Your goal:
Look for "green" in each line of the entries, and return the matching lines.

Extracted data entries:
******************************
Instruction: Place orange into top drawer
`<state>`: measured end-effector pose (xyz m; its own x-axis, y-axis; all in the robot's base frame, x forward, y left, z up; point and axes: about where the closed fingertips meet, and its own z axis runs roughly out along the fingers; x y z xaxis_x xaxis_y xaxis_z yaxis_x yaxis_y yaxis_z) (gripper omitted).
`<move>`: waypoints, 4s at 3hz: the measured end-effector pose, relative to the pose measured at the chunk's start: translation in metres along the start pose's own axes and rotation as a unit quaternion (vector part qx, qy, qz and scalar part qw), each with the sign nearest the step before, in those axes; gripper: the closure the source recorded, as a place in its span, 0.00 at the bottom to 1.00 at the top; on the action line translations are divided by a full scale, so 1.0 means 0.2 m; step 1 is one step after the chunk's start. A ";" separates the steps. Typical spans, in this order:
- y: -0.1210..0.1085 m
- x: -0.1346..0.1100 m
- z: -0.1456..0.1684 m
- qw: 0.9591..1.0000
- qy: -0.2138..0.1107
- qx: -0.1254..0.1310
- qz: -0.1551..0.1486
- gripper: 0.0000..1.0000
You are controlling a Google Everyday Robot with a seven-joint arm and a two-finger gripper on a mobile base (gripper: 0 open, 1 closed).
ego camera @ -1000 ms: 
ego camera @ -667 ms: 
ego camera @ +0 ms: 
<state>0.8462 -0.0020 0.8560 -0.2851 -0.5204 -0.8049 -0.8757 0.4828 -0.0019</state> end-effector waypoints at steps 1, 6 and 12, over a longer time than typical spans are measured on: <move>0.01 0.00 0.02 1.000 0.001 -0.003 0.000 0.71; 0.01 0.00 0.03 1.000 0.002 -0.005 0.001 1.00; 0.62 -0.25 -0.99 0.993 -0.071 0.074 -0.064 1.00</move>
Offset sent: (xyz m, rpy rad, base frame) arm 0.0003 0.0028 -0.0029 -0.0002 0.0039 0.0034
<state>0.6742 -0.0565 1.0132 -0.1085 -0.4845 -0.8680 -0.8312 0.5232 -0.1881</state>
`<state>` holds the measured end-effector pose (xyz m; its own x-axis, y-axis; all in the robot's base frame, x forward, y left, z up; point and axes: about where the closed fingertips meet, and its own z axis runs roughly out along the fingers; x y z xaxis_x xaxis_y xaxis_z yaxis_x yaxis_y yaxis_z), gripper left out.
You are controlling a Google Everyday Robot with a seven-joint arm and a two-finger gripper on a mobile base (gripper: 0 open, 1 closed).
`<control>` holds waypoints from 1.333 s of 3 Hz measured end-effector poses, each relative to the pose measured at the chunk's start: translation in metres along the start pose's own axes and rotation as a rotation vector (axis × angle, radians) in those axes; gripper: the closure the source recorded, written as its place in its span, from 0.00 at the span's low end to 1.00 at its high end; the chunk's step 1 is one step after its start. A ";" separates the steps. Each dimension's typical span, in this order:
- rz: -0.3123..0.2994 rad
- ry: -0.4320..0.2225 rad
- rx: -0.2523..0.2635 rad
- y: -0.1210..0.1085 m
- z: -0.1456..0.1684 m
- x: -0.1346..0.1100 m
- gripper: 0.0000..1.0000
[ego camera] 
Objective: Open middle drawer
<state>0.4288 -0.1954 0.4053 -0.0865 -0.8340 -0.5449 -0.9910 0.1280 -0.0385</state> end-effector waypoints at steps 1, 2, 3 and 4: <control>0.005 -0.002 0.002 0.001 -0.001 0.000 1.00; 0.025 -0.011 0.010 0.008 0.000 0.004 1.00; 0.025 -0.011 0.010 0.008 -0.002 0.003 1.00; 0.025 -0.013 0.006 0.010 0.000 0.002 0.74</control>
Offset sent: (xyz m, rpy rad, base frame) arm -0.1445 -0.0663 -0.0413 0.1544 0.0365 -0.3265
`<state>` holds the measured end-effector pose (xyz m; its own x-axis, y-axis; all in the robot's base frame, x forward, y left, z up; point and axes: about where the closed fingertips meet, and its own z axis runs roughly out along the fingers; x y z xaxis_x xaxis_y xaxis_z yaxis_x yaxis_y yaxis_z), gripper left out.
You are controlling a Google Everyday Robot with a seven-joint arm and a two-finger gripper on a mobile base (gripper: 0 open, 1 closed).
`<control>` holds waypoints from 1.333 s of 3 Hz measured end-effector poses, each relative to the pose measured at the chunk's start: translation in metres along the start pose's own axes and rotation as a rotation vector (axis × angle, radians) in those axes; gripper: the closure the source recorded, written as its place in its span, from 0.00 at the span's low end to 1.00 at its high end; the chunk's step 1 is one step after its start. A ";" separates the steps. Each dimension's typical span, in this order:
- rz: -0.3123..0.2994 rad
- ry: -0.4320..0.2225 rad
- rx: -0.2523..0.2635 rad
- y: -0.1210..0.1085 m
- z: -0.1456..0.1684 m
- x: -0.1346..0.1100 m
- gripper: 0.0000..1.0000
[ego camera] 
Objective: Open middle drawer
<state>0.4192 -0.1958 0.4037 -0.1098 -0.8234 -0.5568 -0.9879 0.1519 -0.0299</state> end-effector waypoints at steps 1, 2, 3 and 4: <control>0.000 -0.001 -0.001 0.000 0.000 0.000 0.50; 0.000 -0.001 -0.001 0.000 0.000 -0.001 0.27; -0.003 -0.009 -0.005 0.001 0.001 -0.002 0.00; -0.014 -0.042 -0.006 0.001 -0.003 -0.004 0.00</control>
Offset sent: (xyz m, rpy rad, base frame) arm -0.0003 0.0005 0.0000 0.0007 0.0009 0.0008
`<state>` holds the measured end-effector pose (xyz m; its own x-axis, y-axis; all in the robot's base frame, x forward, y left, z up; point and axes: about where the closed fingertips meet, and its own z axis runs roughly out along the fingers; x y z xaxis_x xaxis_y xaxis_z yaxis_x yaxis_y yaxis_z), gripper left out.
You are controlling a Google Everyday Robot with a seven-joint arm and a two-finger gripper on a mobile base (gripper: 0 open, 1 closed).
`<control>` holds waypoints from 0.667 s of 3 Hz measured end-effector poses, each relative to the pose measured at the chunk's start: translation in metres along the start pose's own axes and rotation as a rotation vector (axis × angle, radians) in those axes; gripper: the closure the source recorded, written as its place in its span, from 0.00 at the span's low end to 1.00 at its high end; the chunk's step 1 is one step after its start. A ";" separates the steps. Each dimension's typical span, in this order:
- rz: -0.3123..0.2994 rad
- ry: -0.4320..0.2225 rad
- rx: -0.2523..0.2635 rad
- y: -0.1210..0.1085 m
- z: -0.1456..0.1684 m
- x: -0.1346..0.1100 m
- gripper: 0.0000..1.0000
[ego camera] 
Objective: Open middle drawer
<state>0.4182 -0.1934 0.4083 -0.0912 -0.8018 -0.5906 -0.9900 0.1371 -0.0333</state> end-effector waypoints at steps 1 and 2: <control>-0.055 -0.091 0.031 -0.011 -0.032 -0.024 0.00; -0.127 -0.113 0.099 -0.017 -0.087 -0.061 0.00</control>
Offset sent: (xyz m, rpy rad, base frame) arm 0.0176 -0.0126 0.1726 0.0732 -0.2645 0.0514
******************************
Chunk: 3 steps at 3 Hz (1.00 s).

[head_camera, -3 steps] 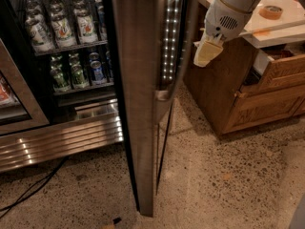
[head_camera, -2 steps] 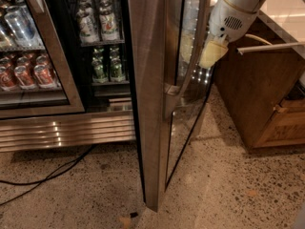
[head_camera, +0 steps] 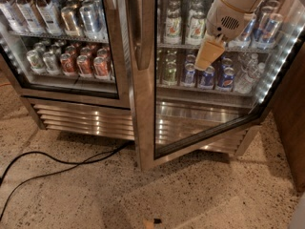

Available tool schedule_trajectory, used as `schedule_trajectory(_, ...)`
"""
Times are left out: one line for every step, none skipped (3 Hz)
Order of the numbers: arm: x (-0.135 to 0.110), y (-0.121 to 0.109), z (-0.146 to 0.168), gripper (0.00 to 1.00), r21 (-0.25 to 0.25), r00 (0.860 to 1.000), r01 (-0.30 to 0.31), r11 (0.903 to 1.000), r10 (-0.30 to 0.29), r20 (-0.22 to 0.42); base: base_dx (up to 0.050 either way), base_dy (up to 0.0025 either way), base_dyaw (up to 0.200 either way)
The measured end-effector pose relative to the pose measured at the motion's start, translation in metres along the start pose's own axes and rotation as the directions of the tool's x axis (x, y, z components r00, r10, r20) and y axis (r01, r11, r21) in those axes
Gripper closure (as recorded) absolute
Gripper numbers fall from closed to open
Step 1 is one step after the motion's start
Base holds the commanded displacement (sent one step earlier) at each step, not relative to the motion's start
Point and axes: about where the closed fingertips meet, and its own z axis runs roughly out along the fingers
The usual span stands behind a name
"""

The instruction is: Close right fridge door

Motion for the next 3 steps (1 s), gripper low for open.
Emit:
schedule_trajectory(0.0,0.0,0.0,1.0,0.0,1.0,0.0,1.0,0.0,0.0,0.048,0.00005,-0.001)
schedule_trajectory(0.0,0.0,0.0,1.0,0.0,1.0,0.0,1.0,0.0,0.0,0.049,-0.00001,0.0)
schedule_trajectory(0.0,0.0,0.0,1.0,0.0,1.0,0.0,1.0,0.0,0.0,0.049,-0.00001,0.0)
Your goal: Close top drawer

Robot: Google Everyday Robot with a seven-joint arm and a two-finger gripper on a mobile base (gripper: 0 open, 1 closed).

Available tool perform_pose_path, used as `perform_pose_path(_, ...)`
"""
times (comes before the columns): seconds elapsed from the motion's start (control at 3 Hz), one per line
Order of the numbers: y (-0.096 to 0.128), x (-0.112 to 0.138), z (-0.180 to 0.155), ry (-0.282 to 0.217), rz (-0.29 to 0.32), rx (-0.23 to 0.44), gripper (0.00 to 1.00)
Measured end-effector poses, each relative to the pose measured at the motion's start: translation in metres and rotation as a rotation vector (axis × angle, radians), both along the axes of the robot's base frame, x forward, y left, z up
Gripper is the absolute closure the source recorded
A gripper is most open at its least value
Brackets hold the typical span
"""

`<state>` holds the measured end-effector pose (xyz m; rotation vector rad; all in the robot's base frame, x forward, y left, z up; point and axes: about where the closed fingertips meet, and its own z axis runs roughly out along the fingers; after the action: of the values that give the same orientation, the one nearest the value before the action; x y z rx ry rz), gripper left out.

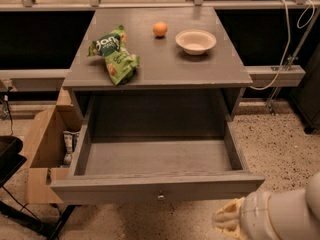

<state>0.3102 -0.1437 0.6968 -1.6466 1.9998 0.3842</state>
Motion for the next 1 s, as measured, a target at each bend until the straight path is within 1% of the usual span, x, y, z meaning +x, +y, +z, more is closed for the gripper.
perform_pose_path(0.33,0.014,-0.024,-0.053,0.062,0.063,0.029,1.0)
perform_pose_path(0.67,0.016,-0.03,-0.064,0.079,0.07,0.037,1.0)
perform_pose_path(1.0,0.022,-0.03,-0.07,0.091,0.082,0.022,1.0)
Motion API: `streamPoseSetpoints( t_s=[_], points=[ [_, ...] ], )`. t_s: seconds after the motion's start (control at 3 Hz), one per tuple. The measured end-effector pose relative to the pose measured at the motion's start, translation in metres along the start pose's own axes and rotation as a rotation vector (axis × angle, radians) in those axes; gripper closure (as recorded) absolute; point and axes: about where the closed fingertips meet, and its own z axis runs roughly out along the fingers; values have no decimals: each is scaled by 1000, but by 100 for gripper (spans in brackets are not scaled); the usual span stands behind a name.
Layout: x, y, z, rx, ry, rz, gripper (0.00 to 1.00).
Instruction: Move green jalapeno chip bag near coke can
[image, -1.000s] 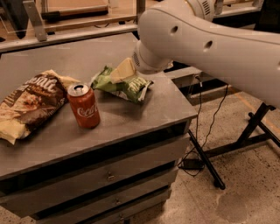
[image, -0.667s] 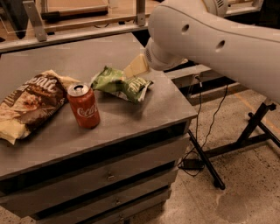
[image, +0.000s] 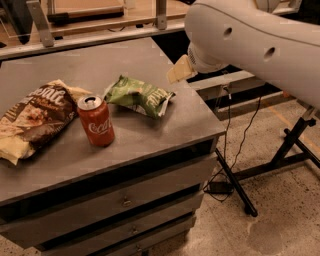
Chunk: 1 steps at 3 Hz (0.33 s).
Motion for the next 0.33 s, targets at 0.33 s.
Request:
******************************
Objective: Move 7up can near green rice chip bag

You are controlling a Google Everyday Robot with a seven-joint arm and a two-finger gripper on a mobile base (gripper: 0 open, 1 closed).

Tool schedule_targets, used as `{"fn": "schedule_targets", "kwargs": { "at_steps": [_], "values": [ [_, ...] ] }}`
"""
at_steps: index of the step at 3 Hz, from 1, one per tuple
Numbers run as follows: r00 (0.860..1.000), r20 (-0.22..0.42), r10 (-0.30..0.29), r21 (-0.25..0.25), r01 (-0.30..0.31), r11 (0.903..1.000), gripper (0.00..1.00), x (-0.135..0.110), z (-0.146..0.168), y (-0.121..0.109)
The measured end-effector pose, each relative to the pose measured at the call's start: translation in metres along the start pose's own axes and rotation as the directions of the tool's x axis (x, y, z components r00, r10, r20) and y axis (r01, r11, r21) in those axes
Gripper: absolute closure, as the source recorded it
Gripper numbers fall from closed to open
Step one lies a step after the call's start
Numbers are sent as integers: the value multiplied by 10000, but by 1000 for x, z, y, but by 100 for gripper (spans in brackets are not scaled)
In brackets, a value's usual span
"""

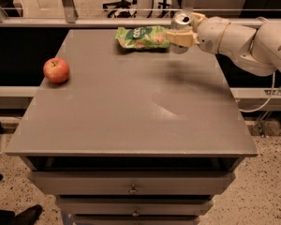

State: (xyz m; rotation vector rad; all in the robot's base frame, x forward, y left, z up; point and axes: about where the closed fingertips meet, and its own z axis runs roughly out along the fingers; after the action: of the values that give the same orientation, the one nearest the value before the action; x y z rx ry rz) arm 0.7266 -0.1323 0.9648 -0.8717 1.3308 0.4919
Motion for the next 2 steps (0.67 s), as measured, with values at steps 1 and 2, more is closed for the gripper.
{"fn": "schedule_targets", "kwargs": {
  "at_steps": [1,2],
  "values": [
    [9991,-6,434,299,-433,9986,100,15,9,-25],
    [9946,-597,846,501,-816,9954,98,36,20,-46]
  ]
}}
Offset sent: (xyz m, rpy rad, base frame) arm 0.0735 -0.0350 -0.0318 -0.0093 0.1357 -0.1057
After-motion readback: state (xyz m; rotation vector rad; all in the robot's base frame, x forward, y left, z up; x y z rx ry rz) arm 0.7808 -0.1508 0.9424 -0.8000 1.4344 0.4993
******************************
Answer for the task:
Instruction: Move green jalapeno chip bag near coke can
Objective: Move 7up can near green rice chip bag

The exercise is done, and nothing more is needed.